(Beginning of GIVEN DATA)

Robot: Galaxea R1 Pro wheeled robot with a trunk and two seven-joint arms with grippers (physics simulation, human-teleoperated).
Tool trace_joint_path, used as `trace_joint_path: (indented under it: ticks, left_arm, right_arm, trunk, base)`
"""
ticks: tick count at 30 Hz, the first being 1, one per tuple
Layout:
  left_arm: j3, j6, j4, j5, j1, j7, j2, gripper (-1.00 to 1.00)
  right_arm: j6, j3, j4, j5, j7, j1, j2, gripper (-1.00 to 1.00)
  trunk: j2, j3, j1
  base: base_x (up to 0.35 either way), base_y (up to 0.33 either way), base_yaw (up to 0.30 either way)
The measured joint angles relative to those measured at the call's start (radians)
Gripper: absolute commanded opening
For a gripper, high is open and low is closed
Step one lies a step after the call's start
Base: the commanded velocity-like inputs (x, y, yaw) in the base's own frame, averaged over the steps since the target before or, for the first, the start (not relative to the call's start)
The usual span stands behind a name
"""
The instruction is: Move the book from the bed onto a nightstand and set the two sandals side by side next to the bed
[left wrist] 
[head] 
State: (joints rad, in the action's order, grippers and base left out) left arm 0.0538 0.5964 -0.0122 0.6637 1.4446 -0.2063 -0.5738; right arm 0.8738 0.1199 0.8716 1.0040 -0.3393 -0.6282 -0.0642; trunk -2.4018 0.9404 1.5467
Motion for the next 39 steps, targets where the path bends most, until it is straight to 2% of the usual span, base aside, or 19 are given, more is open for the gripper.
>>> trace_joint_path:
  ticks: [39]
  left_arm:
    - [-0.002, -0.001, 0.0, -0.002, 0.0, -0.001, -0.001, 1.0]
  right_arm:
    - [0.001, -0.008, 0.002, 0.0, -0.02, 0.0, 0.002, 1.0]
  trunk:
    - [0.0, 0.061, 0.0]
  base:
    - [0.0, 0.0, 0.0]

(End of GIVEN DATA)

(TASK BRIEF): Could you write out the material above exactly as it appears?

(WRITTEN SOLUTION):
Robot: Galaxea R1 Pro wheeled robot with a trunk and two seven-joint arms with grippers (physics simulation, human-teleoperated).
Tool trace_joint_path, used as `trace_joint_path: (indented under it: ticks, left_arm, right_arm, trunk, base)`
"""
ticks: tick count at 30 Hz, the first being 1, one per tuple
Layout:
  left_arm: j3, j6, j4, j5, j1, j7, j2, gripper (-1.00 to 1.00)
  right_arm: j6, j3, j4, j5, j7, j1, j2, gripper (-1.00 to 1.00)
  trunk: j2, j3, j1
  base: base_x (up to 0.35 either way), base_y (up to 0.33 either way), base_yaw (up to 0.30 either way)
The measured joint angles relative to those measured at the call's start (radians)
Gripper: absolute commanded opening
For a gripper, high is open and low is closed
Step one lies a step after the call's start
Base: the commanded velocity-like inputs (x, y, yaw) in the base's own frame, averaged over the steps since the target before or, for the first, the start (not relative to the call's start)
The usual span stands behind a name
"""
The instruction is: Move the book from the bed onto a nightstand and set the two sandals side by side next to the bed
[left wrist] 
[head] 
State: (joints rad, in the action's order, grippers and base left out) left arm 0.0538 0.5964 -0.0122 0.6637 1.4446 -0.2063 -0.5738; right arm 0.8738 0.1199 0.8716 1.0040 -0.3393 -0.6282 -0.0642; trunk -2.4018 0.9404 1.5467
Motion for the next 39 steps, targets where the path bends most, until it is straight to 2% of the usual span, base aside, or 19 are given, more is open for the gripper.
>>> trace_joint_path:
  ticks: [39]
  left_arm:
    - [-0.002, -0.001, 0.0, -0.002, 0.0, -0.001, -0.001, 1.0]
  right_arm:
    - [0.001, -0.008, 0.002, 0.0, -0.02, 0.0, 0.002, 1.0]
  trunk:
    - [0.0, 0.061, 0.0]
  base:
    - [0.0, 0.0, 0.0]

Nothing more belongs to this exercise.